Git Product home page Git Product logo

hashtheplanet's Issues

Reduce the size of the database

Currently, the database is 378MB. This seems huge considering that it theoretically only contains hashes, versions and filenames.

A fast investigation revealed that:

  • The database contains hashes for useless filenames. Some files are inside the intellij .idea folder and knowning their hash is not usefull. Same for all files in test-related folders.

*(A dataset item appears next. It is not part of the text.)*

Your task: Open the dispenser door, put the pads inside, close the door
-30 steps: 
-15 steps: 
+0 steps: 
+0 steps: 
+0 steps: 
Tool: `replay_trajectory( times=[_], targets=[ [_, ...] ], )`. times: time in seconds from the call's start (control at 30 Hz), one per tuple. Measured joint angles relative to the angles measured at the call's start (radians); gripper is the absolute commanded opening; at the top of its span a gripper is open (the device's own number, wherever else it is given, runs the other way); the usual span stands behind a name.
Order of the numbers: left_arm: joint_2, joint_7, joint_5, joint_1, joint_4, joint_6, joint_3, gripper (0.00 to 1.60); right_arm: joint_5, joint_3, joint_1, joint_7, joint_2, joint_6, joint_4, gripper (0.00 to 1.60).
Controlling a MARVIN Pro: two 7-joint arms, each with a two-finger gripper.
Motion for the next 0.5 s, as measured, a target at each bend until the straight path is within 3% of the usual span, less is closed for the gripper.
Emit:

A request in the database revealed that these test files account for at least 40% of all files. Some files also ends with the .php extension. There is no chance that these files will be usefull to detect a version. Php files represents 50% of all files.
  • The versions are stored in json, which is quite verbose. All hashes seems to correspond to a continuous range of versions. Replacing the json field by two fields 'initial_version' and 'last_version' could greatly reduce the size of these data. The range could then be computed using the version table. The best would be to have a version table with ordered versions. By limiting to numerical versions (other are useless because Cyberwatch cannot find associated CVE), the ordering can be alphanumeric.
  • The hashes are stored as string, using 64 bytes instead of 8 bytes. As there are 600 000 hashes, converting these strings to binary could save up to 33MB.
  • The table versions seems useless, but I may be wrong. There are only 1600 entries so this is not very important.
  • The name of the technology is stored in each row in tables hash and file. Each of these entry use 8 bytes. Adding a table technology and using foreign keys of a small size (u32 for example) can save some space.

Action required

  • Filter filenames added to the database with some heuristic, removing useless files.
  • Store only numerical versions (or versions like '2.5.0-beta'), beginning with a number.
  • Replace the json with two small strings representing the range of versions this hash was present.
  • Convert hashes to binary. (it may be impossible due to the fact sqlite does not support binary data because of NULL bytes).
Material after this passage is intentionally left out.